Copy, from the entries below, each line in which the string "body" appears.

:: DATA FOR REVIEW

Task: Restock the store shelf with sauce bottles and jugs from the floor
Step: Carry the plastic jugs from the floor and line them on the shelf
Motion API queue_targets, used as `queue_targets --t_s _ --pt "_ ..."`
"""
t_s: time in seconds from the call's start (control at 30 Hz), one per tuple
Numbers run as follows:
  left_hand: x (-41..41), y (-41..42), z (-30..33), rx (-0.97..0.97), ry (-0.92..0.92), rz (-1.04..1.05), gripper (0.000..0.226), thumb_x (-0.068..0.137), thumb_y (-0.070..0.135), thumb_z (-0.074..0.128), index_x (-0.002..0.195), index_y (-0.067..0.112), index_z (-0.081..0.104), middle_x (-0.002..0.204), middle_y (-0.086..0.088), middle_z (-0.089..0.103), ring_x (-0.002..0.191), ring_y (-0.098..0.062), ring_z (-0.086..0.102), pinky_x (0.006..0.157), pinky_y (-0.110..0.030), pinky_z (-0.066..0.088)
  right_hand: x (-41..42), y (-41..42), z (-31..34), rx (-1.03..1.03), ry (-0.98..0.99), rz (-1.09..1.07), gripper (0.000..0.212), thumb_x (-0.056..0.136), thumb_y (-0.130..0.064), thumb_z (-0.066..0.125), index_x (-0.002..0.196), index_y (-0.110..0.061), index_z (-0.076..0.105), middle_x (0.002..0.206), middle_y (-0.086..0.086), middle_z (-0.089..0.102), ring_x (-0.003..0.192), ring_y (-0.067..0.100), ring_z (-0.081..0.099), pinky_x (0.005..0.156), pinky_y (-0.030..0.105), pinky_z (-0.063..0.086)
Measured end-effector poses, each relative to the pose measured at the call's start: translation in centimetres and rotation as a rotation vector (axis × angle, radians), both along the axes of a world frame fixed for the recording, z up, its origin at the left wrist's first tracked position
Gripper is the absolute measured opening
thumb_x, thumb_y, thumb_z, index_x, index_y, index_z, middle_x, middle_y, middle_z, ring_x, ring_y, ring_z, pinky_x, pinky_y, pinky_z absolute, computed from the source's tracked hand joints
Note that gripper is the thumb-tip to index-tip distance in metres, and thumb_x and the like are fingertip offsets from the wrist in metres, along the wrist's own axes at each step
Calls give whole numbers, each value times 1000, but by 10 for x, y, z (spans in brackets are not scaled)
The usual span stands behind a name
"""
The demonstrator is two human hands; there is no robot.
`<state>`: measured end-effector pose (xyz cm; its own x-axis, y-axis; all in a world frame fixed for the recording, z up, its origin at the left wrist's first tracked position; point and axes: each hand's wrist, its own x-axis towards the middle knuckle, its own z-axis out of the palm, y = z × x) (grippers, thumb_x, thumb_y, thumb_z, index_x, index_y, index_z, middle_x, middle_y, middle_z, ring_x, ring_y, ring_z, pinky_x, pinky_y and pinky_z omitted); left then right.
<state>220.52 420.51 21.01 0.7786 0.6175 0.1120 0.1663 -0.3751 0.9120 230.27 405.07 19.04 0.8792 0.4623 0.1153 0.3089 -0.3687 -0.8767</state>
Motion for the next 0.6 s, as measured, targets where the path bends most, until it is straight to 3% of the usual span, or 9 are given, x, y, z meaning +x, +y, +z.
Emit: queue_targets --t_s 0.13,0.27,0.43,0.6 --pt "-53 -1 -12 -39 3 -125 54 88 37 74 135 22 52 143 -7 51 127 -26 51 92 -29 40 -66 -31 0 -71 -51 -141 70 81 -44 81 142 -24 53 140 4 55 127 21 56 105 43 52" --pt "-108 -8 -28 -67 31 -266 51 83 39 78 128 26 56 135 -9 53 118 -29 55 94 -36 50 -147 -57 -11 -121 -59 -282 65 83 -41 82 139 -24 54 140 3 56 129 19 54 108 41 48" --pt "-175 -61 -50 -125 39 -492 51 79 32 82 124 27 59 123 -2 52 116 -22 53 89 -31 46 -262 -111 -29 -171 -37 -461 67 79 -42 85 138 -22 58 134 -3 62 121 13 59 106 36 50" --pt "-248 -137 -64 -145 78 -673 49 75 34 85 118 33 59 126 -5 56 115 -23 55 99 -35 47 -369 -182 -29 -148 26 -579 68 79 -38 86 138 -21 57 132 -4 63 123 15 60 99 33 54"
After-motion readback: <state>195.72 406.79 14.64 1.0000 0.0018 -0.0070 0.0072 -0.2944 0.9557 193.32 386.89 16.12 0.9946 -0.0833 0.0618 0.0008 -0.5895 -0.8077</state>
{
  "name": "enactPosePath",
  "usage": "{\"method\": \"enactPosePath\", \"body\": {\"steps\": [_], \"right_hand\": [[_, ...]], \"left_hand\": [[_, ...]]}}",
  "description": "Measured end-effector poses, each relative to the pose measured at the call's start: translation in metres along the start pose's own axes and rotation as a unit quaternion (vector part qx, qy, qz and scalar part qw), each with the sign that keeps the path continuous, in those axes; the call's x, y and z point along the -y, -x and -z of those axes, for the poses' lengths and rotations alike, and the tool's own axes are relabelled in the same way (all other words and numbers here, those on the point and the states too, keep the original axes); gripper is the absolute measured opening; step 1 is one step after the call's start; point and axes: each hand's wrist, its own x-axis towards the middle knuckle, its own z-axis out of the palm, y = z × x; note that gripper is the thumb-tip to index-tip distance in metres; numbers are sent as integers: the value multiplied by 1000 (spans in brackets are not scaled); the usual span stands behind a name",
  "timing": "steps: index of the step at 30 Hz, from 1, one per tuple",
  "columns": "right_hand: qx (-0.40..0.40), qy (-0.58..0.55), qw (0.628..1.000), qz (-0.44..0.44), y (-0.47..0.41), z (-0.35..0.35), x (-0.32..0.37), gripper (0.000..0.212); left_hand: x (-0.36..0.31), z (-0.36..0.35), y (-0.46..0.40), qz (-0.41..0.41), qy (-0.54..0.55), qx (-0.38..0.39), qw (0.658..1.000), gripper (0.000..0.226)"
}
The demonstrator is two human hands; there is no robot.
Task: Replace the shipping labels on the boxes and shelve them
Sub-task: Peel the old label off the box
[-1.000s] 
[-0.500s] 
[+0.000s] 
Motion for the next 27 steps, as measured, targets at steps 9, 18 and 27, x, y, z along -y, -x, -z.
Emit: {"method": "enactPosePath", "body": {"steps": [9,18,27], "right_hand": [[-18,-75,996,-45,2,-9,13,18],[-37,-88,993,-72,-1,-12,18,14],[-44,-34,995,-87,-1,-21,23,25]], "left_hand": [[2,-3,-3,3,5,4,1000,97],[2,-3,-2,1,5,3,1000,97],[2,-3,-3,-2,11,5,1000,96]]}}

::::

● RESPONSE TO THE EXERCISE:
  "usage": "{\"method\": \"enactPosePath\", \"body\": {\"steps\": [_], \"right_hand\": [[_, ...]], \"left_hand\": [[_, ...]]}}",
Emit: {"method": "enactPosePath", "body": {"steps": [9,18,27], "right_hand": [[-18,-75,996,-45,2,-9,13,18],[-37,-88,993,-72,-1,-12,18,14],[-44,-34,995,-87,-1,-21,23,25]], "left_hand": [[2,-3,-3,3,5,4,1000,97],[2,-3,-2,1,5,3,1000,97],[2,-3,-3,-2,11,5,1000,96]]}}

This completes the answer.